Woher stammt das Bild vom Nikolaus mit dem Teufel als Begleiter in der christlichen Volkskultur?

Antwort

Das Bild vom Nikolaus, der vom Teufel oder einer teuflischen Gestalt begleitet wird, hat seinen Ursprung in der mitteleuropäischen Volkskultur, insbesondere im Alpenraum (Österreich, Süddeutschland, Schweiz, Teile Tschechiens, Sloweniens und Ungarns). Diese Tradition entwickelte sich im Laufe des Mittelalters und der frühen Neuzeit. Der Nikolaus, als gütiger Gabenbringer, wurde in der Volksfrömmigkeit oft von einer finsteren Gestalt begleitet, die unartige Kinder erschrecken oder bestrafen sollte. Diese Figur ist unter verschiedenen Namen bekannt, zum Beispiel als "Krampus" (vor allem in Österreich und Bayern), "Knecht Ruprecht" (in Norddeutschland), "Perchten", "Schmutzli" (in der Schweiz) oder "Hans Muff". Die Wurzeln dieser Begleitfigur liegen teilweise in vorchristlichen, heidnischen Bräuchen, in denen dämonische Gestalten in der Winterzeit durch die Dörfer zogen.
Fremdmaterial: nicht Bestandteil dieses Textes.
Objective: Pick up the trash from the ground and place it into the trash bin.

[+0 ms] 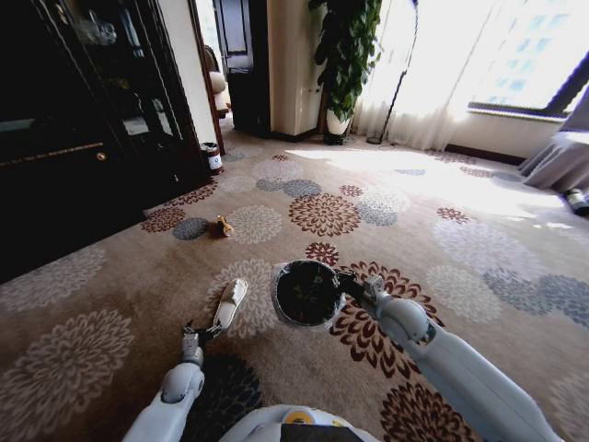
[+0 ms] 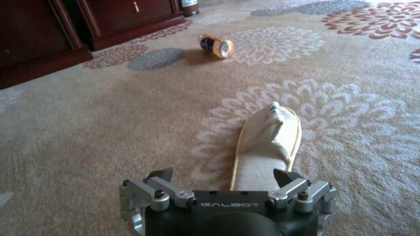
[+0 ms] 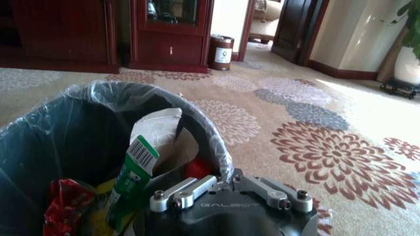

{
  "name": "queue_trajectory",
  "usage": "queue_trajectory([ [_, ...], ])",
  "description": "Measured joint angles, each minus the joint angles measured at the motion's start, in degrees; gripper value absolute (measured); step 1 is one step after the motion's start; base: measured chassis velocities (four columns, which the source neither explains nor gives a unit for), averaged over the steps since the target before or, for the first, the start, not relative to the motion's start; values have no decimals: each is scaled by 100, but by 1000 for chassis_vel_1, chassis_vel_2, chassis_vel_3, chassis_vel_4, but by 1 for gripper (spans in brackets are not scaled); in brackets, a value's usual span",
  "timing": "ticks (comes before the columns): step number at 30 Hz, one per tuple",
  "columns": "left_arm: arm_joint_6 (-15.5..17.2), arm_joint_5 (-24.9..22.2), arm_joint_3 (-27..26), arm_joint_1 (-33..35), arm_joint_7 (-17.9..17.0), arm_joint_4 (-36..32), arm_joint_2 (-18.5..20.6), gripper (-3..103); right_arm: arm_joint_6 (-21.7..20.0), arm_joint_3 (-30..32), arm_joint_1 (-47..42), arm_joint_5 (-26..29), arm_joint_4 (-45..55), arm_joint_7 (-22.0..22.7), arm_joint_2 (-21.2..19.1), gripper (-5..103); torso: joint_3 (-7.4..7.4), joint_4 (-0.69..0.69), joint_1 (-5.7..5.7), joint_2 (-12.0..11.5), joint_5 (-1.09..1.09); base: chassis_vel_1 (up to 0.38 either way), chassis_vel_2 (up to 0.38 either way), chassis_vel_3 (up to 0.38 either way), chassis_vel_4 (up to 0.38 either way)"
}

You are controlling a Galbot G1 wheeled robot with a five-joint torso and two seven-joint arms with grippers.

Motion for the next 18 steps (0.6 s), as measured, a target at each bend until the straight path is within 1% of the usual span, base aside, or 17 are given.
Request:
queue_trajectory([
  [10,7,37,37,-44,52,20,-8,100,19,-6,15,-2,-16,0,14,1,0,0,0,0,0,-128,122,119,-136],
  [18,149,43,154,-278,198,135,13,100,97,-20,34,6,-61,1,42,1,1,0,1,0,0,-115,136,107,-135],
])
Mit der Christianisierung wurden diese Bräuche in das Nikolausfest integriert. Die Kirche tolerierte oder förderte diese Verbindung, um die christliche Botschaft von Belohnung und Bestrafung zu verdeutlichen: Der Nikolaus belohnt die Guten, der Teufel (bzw. sein Stellvertreter) bestraft die Bösen. Zusammengefasst: Das Bild vom Nikolaus mit teuflischem Begleiter entstand im mitteleuropäischen Raum, besonders im Alpengebiet, durch die Verschmelzung christlicher und vorchristlicher Traditionen in der Volkskultur.